2. a response from the targeted Govt may lead to war and war is the health of the state?
3. the perverse incentives acting on the Govt rule out these descriptors: "carefully applied" "well considered" "restrained" "surgical"?

Best, Michael

Thanks Michael...yes I have.

Mike

Then why did you recommend it? And why did you use those non-applicable descriptors?

Best, Michael

Did I recommend it? I thought I was just remaining open to considering
it in a particular situation and noted one where it seemed to work. But
I believe that's the only situation that comes to mind at the moment.

As we know...politics is like sausage making....not pretty. If I wanted
to focus on morality...I wouldn't do it primarily within the context of
politics as that is dirty business by its nature...even at the
Libertarian Anarcho-Capitalist level if you ask me.

Mike

Mike Denny wrote:

MD) it's safe and accurate to say you effectively identified the bias of
this list and called it to our attention.
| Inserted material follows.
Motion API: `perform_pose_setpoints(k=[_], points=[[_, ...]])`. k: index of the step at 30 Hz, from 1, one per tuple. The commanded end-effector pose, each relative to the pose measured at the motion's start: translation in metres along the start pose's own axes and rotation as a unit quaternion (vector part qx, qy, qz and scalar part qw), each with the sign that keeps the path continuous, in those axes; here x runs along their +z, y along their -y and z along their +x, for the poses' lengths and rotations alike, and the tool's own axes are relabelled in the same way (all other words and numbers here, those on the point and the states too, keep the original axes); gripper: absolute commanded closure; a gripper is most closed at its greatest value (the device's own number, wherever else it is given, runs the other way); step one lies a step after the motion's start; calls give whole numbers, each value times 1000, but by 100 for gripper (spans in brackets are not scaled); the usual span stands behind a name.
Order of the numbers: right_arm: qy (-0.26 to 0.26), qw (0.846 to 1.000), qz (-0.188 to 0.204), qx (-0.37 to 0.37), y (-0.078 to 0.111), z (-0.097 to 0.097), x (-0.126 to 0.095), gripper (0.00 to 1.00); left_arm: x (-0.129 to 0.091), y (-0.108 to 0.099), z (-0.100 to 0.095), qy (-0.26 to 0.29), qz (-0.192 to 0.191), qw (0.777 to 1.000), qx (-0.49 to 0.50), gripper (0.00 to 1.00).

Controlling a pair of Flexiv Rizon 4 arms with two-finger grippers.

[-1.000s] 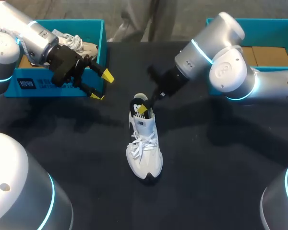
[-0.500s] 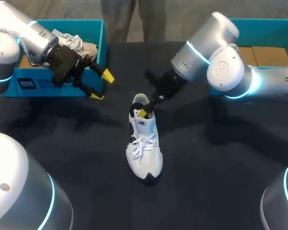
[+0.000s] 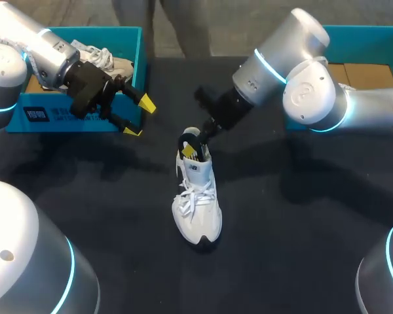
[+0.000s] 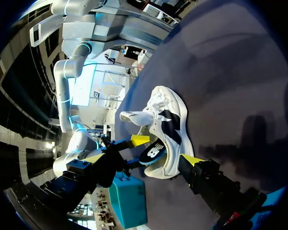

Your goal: Take the shoe out of the shoebox, open the shoe tongue, remove and reinsert the insole, then place the shoe into the shoebox

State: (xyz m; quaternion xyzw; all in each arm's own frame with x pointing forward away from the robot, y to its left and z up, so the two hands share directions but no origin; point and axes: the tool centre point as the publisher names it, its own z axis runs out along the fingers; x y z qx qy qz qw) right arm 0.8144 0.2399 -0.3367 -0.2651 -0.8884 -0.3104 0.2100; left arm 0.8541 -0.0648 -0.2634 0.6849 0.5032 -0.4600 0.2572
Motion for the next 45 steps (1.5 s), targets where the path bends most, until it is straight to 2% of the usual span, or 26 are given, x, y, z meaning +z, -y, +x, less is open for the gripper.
perform_pose_setpoints(k=[1, 10, 13, 16, 31, 36, 38, 40, 43, 45], points=[[5, 1000, -1, 0, -1, 1, -3, 53, 1, 0, 0, 0, 0, 1000, 1, 0], [15, 1000, -4, -1, -8, -7, -4, 54, 1, 0, 0, 0, 0, 1000, 1, 0], [18, 1000, -4, 3, -8, -9, -1, 60, 1, 0, 0, 0, 0, 1000, 1, 0], [23, 1000, -3, 10, -6, -12, 2, 100, 1, 0, 0, 0, 0, 1000, 1, 0], [21, 999, 37, 29, 18, -8, 18, 100, 1, 0, 0, 0, 0, 1000, 1, 0], [21, 998, 42, 32, 20, -8, 19, 100, 1, 0, 0, 0, 0, 1000, 1, 0], [23, 999, 38, 31, 18, -8, 16, 66, 1, 0, 0, 0, 0, 1000, 1, 0], [27, 999, 34, 28, 16, -7, 13, 54, 1, 0, 0, 0, 0, 1000, 1, 0], [31, 999, 32, 25, 13, -7, 10, 47, 1, 0, 0, 0, 0, 1000, 1, 0], [34, 999, 30, 22, 11, -6, 8, 32, 1, 0, 0, 0, 0, 1000, 1, 0]])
And you made it clear biases
aren't the same as facts. You were also able to use the facts very
effectively in the discussion while being quadruple teamed. :>) (MD

I see only one team here -- Libertarians. :slight_smile:

MD) I resolve to take this lesson to heart and remember that my biases are
not facts and to be more careful about how I communicate. For this I thank
you for the time and effort you expended in the discussion. However.I
personally don't think you made your case that US government military
intervention overseas has consistently benefited democracy or even done so
most of the time despite your criteria of "good intentions". (MD

If that's true, then the contrary case here was widely assumed but even
farther from being made. I remain content for us to agree that reasonable
Libertarians can disagree on whether there were factual predicates for
believing that America could overthrow Saddam at acceptable risk-adjusted
cost. I still think that what I've said and pointed to here adds up to a
prima facie case that a reasonable Libertarian might think so, and my
records show I've answered every substantive argument presented here against
that case.

MD) For those reading who remember recent posts where there was some "bad
blood". In my view this exchange with Brian was one where there were
obviously clear intellectual and emotional differences of opinion between
the parties involved but it never degenerated.and there was ample
apologizing from all sides when mistakes were made.the mark of a truly
classy discussion if you ask me. (MD

The LPSF in my experience has long been a font of high-quality debate, and
recent incidents show that it only takes one less-than-classy newcomer to
make discussion degenerate.

Michael Edelstein wrote to Mike Denny:

ME) Have you considered:
1. such intervention would be financed with immoral means? (ME

See Is Taxation <http://marketliberal.org/PlatComWiki/Is_Taxation_Theft%3F>
Theft?

ME) 2. a response from the targeted Govt may lead to war and war is the
health of the state? (ME

Aversion to war is the health of the tyrant.
Give me liberty or give me peace.
Dueling aphorisms are no substitute for reasoned discourse.

ME) 3. the perverse incentives acting on the Govt rule out these
descriptors: "carefully applied" "well considered" "restrained" "surgical"?
(ME

"Rule out" constitutes an overstated case to which I've already enumerated
what a reasonable Libertarian could believe are multiple counter-examples.